▸ DATA EXTRACT:
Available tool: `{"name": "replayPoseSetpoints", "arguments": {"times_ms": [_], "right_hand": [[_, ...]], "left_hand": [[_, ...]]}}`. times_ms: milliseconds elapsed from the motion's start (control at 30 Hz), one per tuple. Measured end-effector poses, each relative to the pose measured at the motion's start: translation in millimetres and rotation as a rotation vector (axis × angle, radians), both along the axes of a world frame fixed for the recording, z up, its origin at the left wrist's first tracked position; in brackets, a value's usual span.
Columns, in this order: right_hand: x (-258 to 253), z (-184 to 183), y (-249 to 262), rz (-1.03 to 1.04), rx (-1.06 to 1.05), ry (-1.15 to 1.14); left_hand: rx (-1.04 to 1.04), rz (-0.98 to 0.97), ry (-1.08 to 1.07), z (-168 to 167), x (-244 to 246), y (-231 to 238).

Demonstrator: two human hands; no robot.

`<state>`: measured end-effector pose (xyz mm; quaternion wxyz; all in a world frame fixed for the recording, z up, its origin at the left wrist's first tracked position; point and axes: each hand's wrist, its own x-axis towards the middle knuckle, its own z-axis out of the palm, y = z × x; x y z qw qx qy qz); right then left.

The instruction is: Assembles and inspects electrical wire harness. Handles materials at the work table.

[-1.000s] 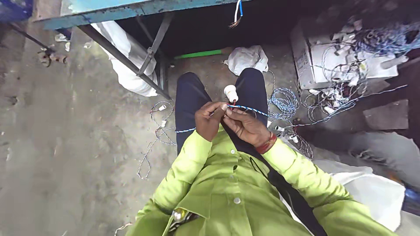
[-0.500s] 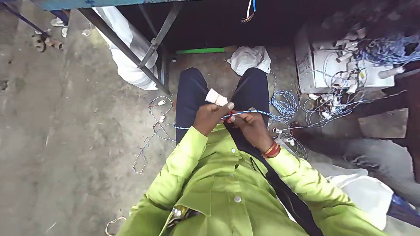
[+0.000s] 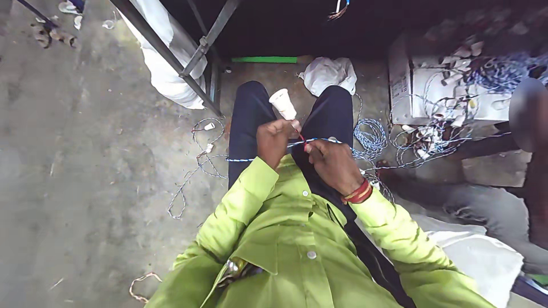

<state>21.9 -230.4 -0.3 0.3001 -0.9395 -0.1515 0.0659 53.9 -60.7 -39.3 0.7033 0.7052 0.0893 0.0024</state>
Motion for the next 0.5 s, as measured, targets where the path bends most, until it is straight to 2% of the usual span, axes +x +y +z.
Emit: {"name": "replayPoseSetpoints", "arguments": {"times_ms": [133,267,400,500], "right_hand": [[-8,10,-9,0.032,0.120,0.041],[-23,13,-19,0.075,0.227,0.092],[-40,8,-18,0.013,0.377,0.214],[-32,3,-16,0.004,0.508,0.271]], "left_hand": [[0.042,-0.001,-0.015,-5,8,0],[-0.022,-0.043,0.107,-13,6,-13],[-0.009,-0.042,0.217,-13,2,-24],[-0.069,-0.117,0.276,-12,13,-14]]}}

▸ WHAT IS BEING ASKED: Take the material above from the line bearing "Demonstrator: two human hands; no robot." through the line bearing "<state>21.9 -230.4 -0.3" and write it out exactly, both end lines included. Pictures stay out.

▸ OUTPUT OF THE TASK:
Demonstrator: two human hands; no robot.

`<state>`: measured end-effector pose (xyz mm; quaternion wxyz; all in a world frame fixed for the recording, z up, its origin at the left wrist's first tracked position; point and axes: each hand's wrist, its own x-axis towards the middle knuckle, its own z-axis out of the palm, y = z × x; x y z qw qx qy qz); right then left.

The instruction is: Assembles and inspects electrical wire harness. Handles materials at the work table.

[-1.000s] 
[-0.500s] 
[+0.000s] 

<state>21.9 -230.4 -0.3 0.3001 -0.9395 -0.1515 0.0659 53.9 -60.7 -39.3 0.7033 0.7052 0.0893 0.0024</state>

Work on this exercise has been finished.